§ **Exercise material**:
Segment Open

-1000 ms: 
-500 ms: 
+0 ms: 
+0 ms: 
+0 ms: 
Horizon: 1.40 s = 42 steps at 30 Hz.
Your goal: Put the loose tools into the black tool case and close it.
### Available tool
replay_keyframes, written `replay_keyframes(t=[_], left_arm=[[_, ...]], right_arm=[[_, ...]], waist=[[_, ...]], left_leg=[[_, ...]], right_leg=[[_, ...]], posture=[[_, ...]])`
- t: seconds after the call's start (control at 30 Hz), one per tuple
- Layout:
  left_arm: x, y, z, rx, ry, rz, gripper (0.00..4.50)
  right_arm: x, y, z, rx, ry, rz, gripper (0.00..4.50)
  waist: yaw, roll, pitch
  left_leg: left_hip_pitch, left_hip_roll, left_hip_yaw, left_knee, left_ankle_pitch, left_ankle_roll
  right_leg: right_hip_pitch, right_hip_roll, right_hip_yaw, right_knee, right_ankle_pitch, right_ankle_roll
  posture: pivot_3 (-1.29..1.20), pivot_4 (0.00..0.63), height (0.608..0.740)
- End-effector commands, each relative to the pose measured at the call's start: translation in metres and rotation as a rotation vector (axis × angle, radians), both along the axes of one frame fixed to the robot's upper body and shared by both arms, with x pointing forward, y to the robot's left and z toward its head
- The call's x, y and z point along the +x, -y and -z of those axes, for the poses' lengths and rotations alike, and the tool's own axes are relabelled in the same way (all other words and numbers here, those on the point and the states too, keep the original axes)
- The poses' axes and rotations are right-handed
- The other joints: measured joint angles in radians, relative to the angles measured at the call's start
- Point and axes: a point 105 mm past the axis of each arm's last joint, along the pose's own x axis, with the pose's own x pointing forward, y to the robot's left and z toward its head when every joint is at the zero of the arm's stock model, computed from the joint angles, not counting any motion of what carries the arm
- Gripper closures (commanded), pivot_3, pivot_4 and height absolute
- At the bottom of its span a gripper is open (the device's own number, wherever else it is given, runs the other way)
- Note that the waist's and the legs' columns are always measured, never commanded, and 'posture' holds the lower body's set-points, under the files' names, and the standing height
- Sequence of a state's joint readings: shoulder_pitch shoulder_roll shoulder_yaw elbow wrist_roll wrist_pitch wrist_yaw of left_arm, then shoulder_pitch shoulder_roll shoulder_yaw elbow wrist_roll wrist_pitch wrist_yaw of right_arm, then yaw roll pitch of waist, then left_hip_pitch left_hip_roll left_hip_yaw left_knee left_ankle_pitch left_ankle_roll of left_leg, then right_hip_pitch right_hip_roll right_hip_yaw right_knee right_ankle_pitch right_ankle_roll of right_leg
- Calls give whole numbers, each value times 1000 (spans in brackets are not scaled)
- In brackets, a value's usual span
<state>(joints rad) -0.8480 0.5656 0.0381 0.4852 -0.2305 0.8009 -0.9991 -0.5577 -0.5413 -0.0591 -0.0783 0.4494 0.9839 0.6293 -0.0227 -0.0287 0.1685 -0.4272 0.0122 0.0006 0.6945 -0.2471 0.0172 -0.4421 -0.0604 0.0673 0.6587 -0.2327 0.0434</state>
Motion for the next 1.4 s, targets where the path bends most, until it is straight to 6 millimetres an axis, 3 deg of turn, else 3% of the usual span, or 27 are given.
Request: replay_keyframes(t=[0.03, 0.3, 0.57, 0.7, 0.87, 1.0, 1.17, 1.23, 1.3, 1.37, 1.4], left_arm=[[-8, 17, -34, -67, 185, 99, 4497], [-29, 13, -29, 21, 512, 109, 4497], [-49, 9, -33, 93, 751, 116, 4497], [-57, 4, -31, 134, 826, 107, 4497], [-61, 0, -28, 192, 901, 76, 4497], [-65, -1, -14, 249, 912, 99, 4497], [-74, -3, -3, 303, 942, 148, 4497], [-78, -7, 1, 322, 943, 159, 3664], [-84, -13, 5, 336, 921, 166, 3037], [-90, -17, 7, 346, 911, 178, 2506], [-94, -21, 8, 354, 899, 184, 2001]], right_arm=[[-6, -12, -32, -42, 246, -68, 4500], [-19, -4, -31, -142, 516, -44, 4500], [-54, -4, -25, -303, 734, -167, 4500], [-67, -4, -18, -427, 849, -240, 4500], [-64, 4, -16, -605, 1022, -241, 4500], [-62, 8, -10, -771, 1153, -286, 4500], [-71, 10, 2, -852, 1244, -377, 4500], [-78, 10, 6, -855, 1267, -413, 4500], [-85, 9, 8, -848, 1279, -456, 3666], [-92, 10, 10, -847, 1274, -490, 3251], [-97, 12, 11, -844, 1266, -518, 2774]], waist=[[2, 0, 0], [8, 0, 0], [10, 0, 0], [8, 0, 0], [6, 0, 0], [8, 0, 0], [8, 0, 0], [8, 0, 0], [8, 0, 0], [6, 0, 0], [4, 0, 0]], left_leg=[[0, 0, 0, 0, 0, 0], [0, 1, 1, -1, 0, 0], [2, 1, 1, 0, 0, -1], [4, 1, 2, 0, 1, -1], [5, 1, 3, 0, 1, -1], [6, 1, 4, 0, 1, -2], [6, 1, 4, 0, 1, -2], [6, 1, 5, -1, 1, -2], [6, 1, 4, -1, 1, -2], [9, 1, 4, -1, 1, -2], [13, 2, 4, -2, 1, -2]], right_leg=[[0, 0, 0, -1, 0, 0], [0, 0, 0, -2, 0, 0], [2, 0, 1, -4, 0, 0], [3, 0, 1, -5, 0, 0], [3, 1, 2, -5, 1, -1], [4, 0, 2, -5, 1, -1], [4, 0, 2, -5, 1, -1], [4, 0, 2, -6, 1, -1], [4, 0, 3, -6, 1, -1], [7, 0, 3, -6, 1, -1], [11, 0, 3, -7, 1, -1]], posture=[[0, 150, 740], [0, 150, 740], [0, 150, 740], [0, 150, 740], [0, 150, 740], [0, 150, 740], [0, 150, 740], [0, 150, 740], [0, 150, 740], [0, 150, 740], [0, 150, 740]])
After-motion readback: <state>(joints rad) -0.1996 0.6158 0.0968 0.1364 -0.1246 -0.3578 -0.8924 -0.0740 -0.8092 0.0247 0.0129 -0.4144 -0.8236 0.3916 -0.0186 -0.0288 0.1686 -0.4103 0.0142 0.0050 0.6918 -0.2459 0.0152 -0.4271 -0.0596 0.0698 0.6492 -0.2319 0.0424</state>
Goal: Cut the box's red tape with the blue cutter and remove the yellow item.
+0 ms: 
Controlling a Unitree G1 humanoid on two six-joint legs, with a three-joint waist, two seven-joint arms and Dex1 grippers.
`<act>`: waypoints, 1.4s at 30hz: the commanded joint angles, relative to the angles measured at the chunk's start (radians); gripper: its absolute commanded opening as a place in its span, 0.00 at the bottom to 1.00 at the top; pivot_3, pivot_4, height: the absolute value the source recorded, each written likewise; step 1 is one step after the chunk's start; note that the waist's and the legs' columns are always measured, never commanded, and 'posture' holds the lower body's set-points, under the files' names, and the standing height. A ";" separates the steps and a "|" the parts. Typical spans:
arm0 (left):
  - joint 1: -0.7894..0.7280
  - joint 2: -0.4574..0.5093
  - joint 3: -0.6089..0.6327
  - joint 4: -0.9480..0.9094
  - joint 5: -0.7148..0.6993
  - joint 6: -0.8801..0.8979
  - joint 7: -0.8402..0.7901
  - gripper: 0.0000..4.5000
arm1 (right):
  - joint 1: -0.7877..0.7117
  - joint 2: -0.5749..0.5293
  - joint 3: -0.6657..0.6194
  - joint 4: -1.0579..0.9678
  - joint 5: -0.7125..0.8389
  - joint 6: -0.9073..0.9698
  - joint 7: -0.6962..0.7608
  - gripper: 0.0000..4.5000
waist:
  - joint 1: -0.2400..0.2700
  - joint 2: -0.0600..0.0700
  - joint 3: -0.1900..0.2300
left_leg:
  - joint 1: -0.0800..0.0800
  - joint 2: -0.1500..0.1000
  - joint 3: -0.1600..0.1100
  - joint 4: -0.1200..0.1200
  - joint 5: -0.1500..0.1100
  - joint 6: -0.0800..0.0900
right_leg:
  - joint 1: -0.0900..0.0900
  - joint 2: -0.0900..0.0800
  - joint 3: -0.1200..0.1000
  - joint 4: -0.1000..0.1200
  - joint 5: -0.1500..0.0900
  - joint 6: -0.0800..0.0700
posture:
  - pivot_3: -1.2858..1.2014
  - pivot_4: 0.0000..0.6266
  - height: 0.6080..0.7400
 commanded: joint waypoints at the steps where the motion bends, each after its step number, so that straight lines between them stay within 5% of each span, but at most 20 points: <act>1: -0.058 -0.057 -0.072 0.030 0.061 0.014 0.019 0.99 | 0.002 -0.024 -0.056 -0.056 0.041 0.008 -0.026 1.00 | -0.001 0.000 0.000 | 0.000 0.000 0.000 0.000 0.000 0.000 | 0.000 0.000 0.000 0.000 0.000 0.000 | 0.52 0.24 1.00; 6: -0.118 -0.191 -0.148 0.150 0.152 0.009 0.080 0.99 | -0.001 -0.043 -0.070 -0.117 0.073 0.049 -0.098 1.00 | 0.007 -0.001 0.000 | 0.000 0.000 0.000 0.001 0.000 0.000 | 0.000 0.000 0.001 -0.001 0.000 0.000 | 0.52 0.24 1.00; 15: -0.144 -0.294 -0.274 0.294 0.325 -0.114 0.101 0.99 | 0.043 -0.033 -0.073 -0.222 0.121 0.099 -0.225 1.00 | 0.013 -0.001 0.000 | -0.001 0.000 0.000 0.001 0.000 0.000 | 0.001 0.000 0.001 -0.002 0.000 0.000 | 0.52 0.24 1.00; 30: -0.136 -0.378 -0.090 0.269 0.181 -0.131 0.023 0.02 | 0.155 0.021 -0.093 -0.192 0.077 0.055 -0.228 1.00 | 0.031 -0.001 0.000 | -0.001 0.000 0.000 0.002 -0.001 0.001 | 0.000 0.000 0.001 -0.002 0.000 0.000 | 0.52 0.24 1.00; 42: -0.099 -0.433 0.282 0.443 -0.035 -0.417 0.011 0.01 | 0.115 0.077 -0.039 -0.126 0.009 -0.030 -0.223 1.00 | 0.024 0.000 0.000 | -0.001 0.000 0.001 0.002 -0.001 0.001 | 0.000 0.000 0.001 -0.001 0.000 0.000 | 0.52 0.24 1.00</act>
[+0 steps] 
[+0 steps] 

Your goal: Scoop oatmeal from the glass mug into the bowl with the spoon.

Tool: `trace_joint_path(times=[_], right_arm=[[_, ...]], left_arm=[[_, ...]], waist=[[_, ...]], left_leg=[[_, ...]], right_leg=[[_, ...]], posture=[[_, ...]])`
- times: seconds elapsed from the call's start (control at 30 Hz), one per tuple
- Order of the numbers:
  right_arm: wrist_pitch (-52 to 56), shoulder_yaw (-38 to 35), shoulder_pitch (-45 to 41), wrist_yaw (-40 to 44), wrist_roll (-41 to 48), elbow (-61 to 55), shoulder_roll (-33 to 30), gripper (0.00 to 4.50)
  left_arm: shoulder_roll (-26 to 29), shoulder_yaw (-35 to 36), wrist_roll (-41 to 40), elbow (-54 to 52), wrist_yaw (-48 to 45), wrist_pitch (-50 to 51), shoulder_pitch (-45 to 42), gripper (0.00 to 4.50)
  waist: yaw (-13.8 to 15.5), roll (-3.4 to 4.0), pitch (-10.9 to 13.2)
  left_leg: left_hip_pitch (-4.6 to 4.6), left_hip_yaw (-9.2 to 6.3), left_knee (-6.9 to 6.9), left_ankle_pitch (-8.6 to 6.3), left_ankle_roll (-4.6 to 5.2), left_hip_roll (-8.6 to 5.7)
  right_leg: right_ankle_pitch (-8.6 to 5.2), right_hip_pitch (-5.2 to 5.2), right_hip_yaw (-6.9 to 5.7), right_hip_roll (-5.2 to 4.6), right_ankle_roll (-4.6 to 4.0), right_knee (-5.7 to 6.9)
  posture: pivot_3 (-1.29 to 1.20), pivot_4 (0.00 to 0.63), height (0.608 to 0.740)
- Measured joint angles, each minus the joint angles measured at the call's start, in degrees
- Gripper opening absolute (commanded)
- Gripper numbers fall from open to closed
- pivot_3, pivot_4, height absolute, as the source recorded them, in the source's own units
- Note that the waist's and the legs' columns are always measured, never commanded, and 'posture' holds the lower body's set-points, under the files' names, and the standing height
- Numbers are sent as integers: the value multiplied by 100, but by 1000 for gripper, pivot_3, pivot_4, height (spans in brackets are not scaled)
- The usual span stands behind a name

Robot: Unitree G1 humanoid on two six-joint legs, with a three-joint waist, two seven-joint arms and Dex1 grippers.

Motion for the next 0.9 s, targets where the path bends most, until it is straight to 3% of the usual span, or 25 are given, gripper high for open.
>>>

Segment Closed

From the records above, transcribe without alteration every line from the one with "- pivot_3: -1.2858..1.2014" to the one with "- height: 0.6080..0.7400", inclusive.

  - pivot_3: -1.2858..1.2014
  - pivot_4: 0.0000..0.6266
  - height: 0.6080..0.7400

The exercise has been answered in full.